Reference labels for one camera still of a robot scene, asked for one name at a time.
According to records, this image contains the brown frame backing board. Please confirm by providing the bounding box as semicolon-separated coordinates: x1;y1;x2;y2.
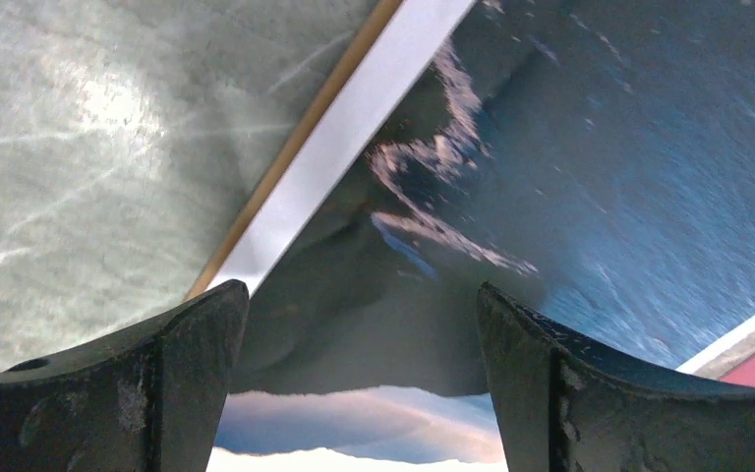
184;0;402;300

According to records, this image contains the mountain landscape photo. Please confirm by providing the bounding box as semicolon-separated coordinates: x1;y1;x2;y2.
210;1;755;471

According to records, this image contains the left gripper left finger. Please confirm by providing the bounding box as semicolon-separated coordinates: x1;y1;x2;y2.
0;280;249;471

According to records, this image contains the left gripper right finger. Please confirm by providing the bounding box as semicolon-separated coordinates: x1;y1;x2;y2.
476;284;755;471

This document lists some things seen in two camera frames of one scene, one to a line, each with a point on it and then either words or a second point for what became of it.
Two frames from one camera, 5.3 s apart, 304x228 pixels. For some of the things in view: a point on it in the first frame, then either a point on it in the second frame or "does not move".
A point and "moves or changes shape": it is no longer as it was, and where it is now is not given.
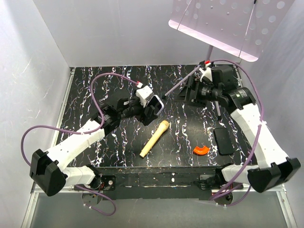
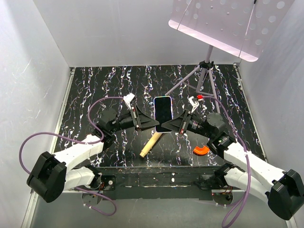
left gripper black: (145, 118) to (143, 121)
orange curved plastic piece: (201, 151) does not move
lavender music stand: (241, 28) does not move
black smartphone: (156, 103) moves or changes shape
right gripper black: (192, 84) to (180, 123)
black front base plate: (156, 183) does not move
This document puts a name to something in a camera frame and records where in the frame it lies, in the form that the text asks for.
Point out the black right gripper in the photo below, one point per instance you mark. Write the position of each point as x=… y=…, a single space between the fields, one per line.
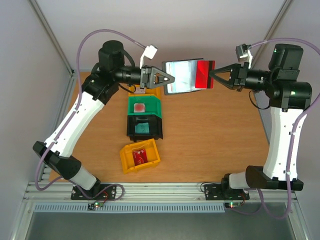
x=242 y=77

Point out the near yellow plastic bin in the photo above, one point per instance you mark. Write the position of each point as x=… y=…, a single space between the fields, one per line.
x=127 y=158

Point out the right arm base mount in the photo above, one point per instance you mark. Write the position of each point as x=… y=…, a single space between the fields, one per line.
x=214 y=192

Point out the red card in bin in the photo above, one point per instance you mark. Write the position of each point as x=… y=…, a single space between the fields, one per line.
x=139 y=157

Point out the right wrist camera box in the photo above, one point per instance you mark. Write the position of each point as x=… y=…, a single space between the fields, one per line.
x=243 y=53

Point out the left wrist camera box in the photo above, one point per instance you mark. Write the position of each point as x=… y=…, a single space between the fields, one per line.
x=149 y=52

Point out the white red-circle cards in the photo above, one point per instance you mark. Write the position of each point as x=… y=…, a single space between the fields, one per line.
x=139 y=108

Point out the far yellow plastic bin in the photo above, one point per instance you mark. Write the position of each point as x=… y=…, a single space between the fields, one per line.
x=149 y=92

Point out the teal cards in bin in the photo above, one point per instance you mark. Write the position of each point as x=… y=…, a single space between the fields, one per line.
x=142 y=128

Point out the green plastic bin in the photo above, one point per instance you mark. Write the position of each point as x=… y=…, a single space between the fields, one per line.
x=153 y=105

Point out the aluminium front rail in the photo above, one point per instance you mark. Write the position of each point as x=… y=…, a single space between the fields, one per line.
x=133 y=193

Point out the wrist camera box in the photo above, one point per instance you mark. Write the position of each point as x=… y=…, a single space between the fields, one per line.
x=243 y=53
x=149 y=52

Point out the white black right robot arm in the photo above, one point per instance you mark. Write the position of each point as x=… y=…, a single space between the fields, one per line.
x=288 y=101

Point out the beige patterned cards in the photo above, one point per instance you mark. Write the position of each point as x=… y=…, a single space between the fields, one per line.
x=139 y=91

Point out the slotted grey cable duct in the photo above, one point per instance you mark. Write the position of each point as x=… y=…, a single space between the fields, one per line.
x=129 y=208

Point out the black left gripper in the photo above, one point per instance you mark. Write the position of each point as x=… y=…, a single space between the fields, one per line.
x=149 y=75

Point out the yellow plastic bin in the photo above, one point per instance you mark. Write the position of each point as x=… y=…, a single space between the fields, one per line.
x=149 y=92
x=127 y=158

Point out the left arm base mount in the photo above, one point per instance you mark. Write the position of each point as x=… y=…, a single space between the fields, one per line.
x=98 y=192

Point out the black plastic bin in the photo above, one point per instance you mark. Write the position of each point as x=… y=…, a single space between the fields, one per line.
x=155 y=125

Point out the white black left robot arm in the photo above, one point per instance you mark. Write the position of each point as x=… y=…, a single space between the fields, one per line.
········
Problem details
In your answer, set down the full listing word for word and include no pictures.

Answer
Reference labels for one camera still of a robot scene, asked for one name at a time.
According to records, this image contains the brown frame backing board. Please confirm by providing the bounding box as semicolon-separated coordinates: x1;y1;x2;y2.
184;0;402;300

According to records, this image contains the mountain landscape photo. Please confirm by providing the bounding box as semicolon-separated coordinates: x1;y1;x2;y2.
210;1;755;471

According to records, this image contains the left gripper left finger. Please confirm by providing the bounding box as semicolon-separated coordinates: x1;y1;x2;y2.
0;280;249;471

According to records, this image contains the left gripper right finger. Please confirm by providing the bounding box as semicolon-separated coordinates: x1;y1;x2;y2.
476;284;755;471

This document lists some things seen in two camera frames of one scene, one to a line, each with a point on it and then either words or a second point for what became of it.
Two frames from one camera, 5.3 s apart, 304x228 pixels. For some of the things in view: a point on it in the first frame, then either a point on it in the second frame or "does not move".
A point and "moves or changes shape": it is no longer as it was, and where it is now is not given.
left gripper black: (145, 118) to (143, 121)
orange curved plastic piece: (201, 151) does not move
lavender music stand: (241, 28) does not move
black smartphone: (156, 103) moves or changes shape
right gripper black: (192, 84) to (180, 123)
black front base plate: (156, 183) does not move
This document puts a name to something in a camera frame and records where in the frame it lies, in the form that the text asks for.
Point out the black right gripper in the photo below, one point per instance you mark. Write the position of each point as x=… y=…, a single space between the fields, one per line.
x=242 y=77

Point out the near yellow plastic bin in the photo above, one point per instance you mark. Write the position of each point as x=… y=…, a single space between the fields, one per line.
x=127 y=158

Point out the right arm base mount in the photo above, one point per instance you mark. Write the position of each point as x=… y=…, a single space between the fields, one per line.
x=214 y=192

Point out the red card in bin in the photo above, one point per instance you mark. Write the position of each point as x=… y=…, a single space between the fields, one per line.
x=139 y=157

Point out the right wrist camera box in the photo above, one point per instance you mark. Write the position of each point as x=… y=…, a single space between the fields, one per line.
x=243 y=53

Point out the left wrist camera box in the photo above, one point per instance you mark. Write the position of each point as x=… y=…, a single space between the fields, one per line.
x=149 y=52

Point out the white red-circle cards in the photo above, one point per instance you mark. Write the position of each point as x=… y=…, a single space between the fields, one per line.
x=139 y=108

Point out the far yellow plastic bin in the photo above, one point per instance you mark. Write the position of each point as x=… y=…, a single space between the fields, one per line.
x=149 y=92

Point out the teal cards in bin in the photo above, one point per instance you mark. Write the position of each point as x=… y=…, a single space between the fields, one per line.
x=142 y=128

Point out the green plastic bin in the photo above, one point per instance you mark. Write the position of each point as x=… y=…, a single space between the fields, one per line.
x=153 y=105

Point out the aluminium front rail in the photo above, one point per instance you mark. Write the position of each point as x=… y=…, a single space between the fields, one per line.
x=133 y=193

Point out the wrist camera box in the photo above, one point per instance you mark. Write the position of each point as x=… y=…, a single space between the fields, one per line.
x=243 y=53
x=149 y=52

Point out the white black right robot arm in the photo above, one point per instance you mark. Write the position of each point as x=… y=…, a single space between the fields, one per line.
x=288 y=101

Point out the beige patterned cards in the photo above, one point per instance you mark. Write the position of each point as x=… y=…, a single space between the fields, one per line.
x=139 y=91

Point out the slotted grey cable duct in the photo above, one point per instance you mark. Write the position of each point as x=… y=…, a single space between the fields, one per line.
x=129 y=208

Point out the black left gripper in the photo above, one point per instance you mark. Write the position of each point as x=… y=…, a single space between the fields, one per line.
x=149 y=75

Point out the yellow plastic bin in the photo above, one point per instance you mark. Write the position of each point as x=… y=…, a single space between the fields, one per line.
x=149 y=92
x=127 y=158

Point out the left arm base mount in the photo above, one point per instance you mark. Write the position of each point as x=… y=…, a single space between the fields, one per line.
x=98 y=192

Point out the black plastic bin in the photo above, one point per instance you mark. Write the position of each point as x=… y=…, a single space between the fields, one per line.
x=155 y=125

Point out the white black left robot arm in the photo above, one point per instance you mark. Write the position of each point as x=… y=…, a single space between the fields, one per line.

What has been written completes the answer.